▸ **EXERCISE DETAILS**
Check each line of the entries below for the word "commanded", and copy out the ones that have it.

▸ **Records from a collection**
____________
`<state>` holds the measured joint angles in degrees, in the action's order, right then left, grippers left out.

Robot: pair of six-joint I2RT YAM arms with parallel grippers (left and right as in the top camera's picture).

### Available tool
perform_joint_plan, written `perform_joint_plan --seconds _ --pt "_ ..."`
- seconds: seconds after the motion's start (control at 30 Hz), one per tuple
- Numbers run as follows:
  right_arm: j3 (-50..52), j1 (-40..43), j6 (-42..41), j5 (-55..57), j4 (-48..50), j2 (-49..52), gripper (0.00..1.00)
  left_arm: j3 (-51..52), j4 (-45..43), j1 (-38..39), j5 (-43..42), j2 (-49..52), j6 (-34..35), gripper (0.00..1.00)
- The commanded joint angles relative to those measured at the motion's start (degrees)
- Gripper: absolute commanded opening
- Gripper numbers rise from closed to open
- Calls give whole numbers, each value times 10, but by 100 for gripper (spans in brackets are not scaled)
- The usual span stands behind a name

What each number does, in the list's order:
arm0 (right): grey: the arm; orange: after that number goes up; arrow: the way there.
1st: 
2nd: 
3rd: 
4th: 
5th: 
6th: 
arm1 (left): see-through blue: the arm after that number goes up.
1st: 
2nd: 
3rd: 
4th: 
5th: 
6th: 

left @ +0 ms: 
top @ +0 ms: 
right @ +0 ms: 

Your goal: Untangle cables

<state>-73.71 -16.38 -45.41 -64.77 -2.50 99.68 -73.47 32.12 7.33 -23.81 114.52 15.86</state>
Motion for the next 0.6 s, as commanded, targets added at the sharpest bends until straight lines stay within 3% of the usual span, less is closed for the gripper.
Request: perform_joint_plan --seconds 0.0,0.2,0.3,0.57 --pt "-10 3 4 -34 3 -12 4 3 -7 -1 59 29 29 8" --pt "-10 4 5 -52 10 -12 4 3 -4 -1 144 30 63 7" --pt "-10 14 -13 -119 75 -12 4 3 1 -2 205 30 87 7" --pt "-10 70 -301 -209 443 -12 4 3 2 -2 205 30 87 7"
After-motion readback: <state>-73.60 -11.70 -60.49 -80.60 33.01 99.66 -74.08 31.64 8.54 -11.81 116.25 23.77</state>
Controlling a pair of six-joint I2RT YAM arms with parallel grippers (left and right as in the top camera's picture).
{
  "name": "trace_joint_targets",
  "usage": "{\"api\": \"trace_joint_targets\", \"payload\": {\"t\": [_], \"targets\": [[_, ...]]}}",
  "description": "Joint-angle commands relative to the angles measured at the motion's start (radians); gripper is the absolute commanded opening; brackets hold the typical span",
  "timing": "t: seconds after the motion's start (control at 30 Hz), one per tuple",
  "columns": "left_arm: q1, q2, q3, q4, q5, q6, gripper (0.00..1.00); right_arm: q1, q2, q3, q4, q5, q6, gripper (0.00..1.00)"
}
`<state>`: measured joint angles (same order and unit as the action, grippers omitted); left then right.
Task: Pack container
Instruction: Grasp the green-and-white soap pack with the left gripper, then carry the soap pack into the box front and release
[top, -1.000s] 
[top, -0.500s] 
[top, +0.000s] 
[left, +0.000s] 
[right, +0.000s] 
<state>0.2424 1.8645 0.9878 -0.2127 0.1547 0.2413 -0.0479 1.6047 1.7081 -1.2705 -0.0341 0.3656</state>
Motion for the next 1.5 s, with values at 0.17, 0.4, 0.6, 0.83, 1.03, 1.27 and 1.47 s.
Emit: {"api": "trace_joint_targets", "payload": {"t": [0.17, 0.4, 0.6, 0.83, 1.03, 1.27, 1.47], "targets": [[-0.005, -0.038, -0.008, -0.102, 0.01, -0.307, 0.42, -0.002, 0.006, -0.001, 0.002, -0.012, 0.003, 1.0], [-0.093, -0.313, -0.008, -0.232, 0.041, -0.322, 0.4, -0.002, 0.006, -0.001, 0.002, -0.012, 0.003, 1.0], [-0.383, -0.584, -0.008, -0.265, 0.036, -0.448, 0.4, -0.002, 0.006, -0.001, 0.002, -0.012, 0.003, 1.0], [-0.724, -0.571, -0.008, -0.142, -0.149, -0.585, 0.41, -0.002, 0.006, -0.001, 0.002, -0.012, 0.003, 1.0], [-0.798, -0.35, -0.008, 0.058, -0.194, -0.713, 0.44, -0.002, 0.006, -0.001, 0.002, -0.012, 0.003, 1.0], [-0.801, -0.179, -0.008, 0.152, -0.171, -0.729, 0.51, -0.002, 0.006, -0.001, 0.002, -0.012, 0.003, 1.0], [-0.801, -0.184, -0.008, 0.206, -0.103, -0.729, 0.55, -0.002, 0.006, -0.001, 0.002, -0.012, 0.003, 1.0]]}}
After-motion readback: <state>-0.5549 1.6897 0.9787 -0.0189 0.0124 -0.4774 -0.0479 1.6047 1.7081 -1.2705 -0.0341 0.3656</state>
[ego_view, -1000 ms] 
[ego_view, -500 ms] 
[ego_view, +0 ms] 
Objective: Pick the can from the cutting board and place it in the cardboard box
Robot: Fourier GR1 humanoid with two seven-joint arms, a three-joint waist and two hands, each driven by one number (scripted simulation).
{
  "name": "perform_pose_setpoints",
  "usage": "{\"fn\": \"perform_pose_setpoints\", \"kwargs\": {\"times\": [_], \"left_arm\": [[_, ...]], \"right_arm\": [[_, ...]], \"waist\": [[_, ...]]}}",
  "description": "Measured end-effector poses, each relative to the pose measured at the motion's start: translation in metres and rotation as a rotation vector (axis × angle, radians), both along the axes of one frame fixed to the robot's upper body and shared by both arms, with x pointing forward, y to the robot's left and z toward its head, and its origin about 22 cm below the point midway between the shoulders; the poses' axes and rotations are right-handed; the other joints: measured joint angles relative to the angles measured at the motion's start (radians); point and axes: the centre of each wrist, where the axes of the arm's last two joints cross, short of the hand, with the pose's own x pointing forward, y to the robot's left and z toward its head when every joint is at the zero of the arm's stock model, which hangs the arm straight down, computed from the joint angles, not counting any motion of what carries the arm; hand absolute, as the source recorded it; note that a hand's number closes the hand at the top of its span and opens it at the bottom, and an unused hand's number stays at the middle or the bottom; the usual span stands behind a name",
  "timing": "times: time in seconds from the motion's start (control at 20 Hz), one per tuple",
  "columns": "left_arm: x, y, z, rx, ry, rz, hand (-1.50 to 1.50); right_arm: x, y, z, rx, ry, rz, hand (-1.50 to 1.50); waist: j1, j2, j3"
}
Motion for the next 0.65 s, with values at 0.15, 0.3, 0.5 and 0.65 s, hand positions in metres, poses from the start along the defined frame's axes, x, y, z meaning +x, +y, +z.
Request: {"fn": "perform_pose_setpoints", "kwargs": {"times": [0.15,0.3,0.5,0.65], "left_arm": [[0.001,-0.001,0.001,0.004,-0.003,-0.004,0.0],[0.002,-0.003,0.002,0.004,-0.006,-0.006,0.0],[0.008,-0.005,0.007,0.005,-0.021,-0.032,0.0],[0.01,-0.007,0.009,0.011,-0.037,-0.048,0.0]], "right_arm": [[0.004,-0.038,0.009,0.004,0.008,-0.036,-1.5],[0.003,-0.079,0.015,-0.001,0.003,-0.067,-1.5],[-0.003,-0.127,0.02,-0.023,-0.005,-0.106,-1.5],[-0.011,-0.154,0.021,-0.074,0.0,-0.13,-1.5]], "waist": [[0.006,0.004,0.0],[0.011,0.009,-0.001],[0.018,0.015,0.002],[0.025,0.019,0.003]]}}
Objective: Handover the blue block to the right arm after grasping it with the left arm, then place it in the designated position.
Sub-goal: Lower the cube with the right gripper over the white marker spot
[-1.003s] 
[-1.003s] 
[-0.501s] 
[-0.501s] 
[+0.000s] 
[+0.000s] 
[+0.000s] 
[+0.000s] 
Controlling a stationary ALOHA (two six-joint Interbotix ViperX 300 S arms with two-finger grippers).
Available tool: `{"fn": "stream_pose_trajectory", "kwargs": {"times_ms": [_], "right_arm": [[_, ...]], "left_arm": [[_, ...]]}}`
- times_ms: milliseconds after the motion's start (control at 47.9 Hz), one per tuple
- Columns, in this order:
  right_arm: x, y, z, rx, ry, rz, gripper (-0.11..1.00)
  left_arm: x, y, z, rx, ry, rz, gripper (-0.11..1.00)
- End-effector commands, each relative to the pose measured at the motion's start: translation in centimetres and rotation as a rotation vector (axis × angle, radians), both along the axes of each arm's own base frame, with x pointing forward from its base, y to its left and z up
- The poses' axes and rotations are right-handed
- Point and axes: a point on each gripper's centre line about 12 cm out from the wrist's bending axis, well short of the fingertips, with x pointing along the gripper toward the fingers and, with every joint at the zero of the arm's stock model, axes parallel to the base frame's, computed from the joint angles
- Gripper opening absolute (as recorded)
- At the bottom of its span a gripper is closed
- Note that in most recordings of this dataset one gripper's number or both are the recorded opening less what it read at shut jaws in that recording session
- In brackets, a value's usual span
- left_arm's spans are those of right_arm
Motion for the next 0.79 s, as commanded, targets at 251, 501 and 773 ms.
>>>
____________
▸ **SOLVED EXERCISE**
- The commanded joint angles relative to those measured at the motion's start (degrees)
- Gripper: absolute commanded opening
Motion for the next 0.6 s, as commanded, targets added at the sharpest bends until straight lines stay within 3% of the usual span, less is closed for the gripper.
  "description": "Joint-angle commands relative to the angles measured at the motion's start (radians); gripper is the absolute commanded opening; brackets hold the typical span",
Motion for the next 0.79 s, as commanded, targets at 251, 501 and 773 ms.

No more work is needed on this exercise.